Wiemenkamp

Dieser zentrale Platz führt einen interessanten Namen. Die beiden Bestandteile scheinen etwas mit Viehhaltung und Landwirtschaft zu tun zu haben. Diese Vermutung trifft nur auf den zweiten Teil zu, wie das obere Bild zeigt.

Die gesamte Fläche zwischen Pastorat und dem dazu gehörenden Garten (oben) und der zu denkenden Boker Straße wurde noch in den sechziger Jahren von der Landwirtschaftsabteilung des Krankenhauses beackert.

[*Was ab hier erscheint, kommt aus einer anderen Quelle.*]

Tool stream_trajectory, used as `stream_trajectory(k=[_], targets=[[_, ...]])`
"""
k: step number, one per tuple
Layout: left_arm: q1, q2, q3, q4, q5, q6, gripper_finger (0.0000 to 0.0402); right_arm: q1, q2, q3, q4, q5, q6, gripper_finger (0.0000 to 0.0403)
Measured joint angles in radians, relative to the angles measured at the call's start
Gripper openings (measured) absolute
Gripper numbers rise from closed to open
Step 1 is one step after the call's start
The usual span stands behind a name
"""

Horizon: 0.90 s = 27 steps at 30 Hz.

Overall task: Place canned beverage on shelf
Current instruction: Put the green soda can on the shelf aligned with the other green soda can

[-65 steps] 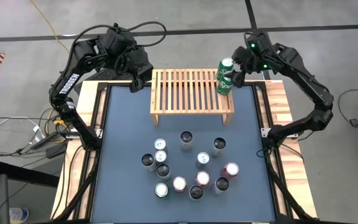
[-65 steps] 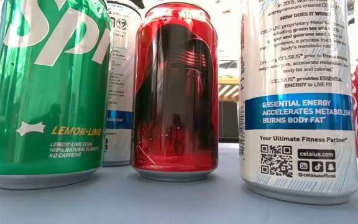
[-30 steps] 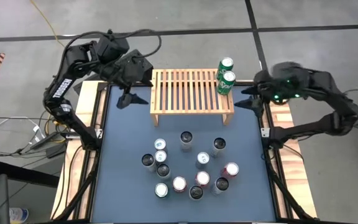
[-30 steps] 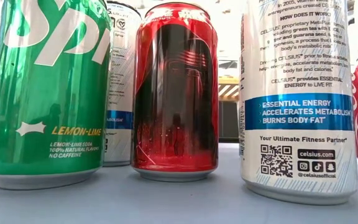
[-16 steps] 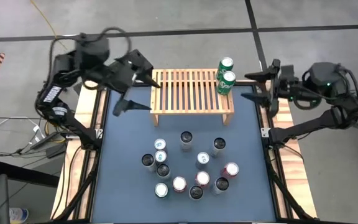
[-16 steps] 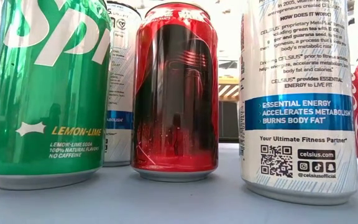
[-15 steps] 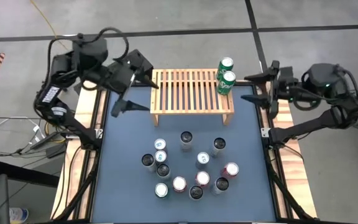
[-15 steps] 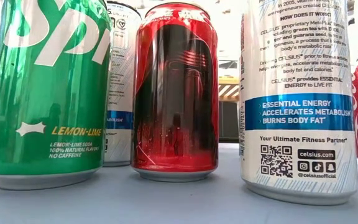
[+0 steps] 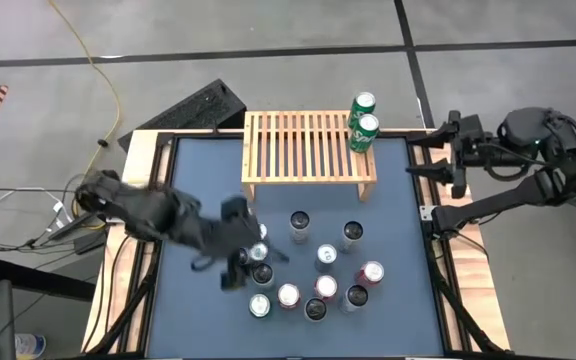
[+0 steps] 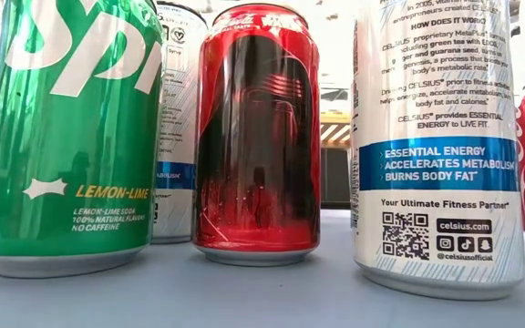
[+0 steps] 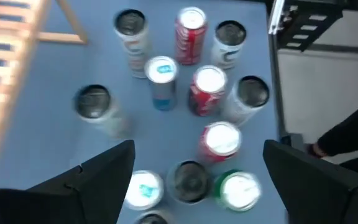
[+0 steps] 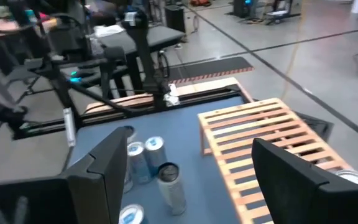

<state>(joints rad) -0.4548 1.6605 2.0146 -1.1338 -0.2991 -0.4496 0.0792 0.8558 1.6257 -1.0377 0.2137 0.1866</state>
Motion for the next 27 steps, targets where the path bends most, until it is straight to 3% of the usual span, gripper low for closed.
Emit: stream_trajectory(k=[8, 27], targets=[[-0.162, 0.102, -0.01, -0.011, -0.179, -0.243, 0.0343, 0.0, -0.018, 0.0, -0.035, -0.007, 0.008, 0.028], [-0.285, 0.358, -0.009, 0.008, -0.207, -0.512, 0.0343, 0.0, -0.019, 0.0, -0.08, -0.056, 0.026, 0.028]])
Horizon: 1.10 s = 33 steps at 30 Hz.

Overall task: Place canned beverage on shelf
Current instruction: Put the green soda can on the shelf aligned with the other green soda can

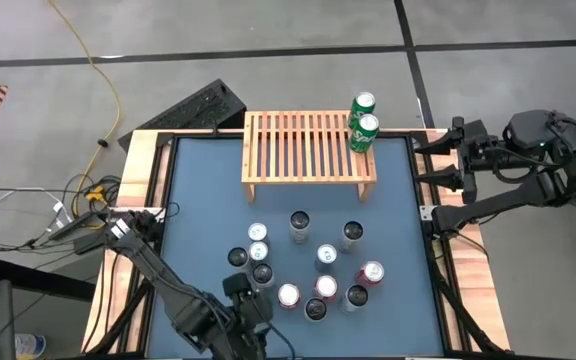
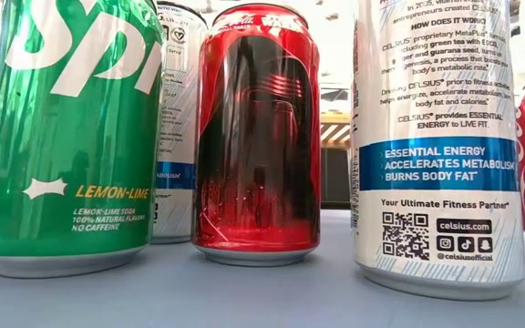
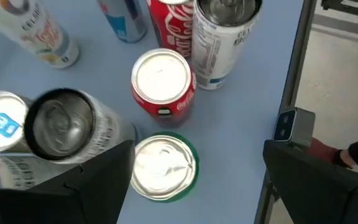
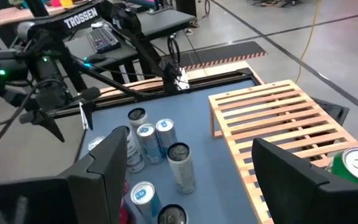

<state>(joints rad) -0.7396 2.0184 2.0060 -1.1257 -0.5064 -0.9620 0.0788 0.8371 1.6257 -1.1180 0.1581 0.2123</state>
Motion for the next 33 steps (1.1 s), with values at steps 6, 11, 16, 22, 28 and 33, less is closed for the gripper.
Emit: stream_trajectory(k=[6, 11, 16, 22, 28, 33], targets=[[0.003, 0.006, -0.057, 0.053, -0.028, -0.027, 0.0343, 0.0, 0.0, 0.0, -0.016, -0.001, -0.001, 0.028], [0.005, 0.002, -0.133, 0.092, -0.014, -0.057, 0.0343, 0.0, 0.0, 0.0, -0.041, -0.001, -0.003, 0.028], [0.004, -0.027, -0.163, 0.097, -0.022, -0.071, 0.0343, 0.0, 0.0, 0.0, -0.041, -0.001, -0.003, 0.028], [0.01, -0.072, -0.239, 0.144, -0.011, -0.072, 0.0343, 0.0, 0.0, 0.0, -0.042, -0.001, -0.007, 0.028], [0.012, -0.159, -0.422, 0.338, 0.012, -0.094, 0.0343, 0.0, 0.0, 0.0, -0.041, 0.001, -0.009, 0.028], [0.015, -0.205, -0.509, 0.383, -0.004, -0.082, 0.0343, 0.0, 0.0, 0.0, -0.041, 0.005, -0.01, 0.028]])
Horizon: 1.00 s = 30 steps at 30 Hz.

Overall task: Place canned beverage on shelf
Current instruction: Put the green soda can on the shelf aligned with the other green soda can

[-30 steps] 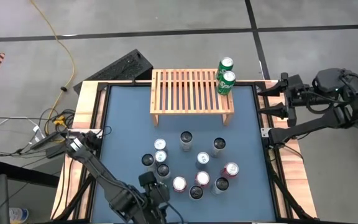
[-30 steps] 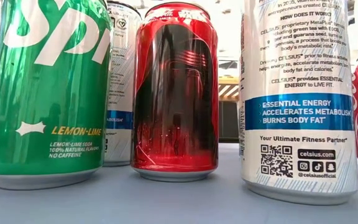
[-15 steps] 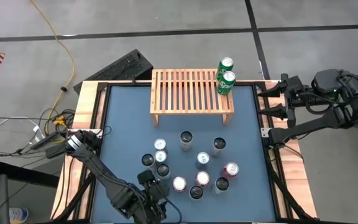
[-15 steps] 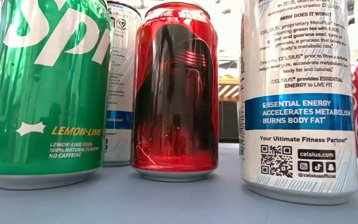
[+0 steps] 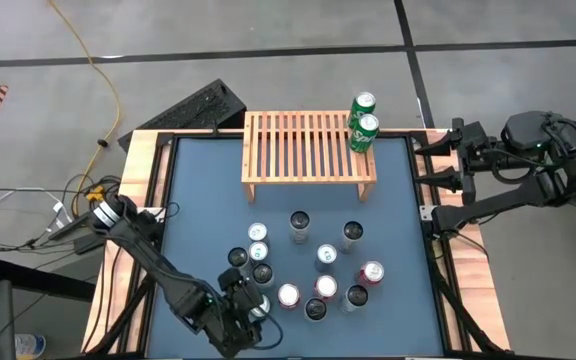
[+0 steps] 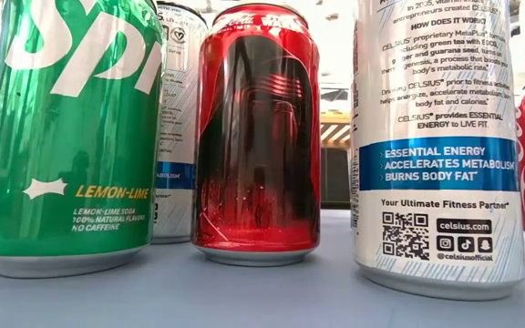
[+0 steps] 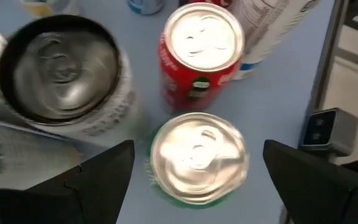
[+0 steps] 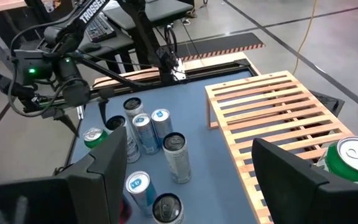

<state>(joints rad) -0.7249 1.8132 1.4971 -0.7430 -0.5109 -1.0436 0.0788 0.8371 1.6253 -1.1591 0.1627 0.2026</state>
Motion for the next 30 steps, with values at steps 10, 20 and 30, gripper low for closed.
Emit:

Das andere Bild zeigt die Rückfront der Häuser an der Oststraße; gut zu erkennen ist die Löwenapotheke. Am Zaun entlang verlief ein unbefestigter Weg, den die Anwohner überqueren mussten, wenn sie auf ihren kleinen Gartenparzellen Grünkohl oder Porree ernten wollten. Im Übrigen gehörte der Apotheker Gilges zu den ersten Spargelbauern am Ort, wenn diese Gemüse hier auch nur in einer Reihe von fünf Metern Länge wuchs. Wer möchte, kann überlegen, ob er die heutige Situation gegen die Romantik der 1950er Jahre eintauschen möchte.

Wenn der Wiemen, der erste Teil des Namens, nichts mit Hühnervieh zu tun hat, was sagt er uns dann? Er stammt von dem lateinischen Wort vidum, das ist der Kirche gehörendes Land, was die Kirchengemeinden u. a. bei ihrer Gründung im Mittelalter als Grundausstattung mitbekommen hatten. Da die Kirche kaum zu Landverkäufen neigt, vermutet der Leser nun ganz richtig, dass dieses Parkplatzgelände immer noch der katholischen Kirchengemeinde gehört und seit Jahr und Tag an die Stadt verpachtet ist.

In die Volksfeste Delbrücks ist der Wiemenkamp eng eingebunden: Beim Katharinenmarkt liegt er mitten im Zentrum des Geschehens, beim Karneval starten und enden hier der Kinderumzug am Sonntag und der Rosenmontagsumzug. Wer es liebt, sich mit frischen Produkten vom Wochenmarkt einzudecken, hat am Freitagsnachmittag dazu Gelegenheit.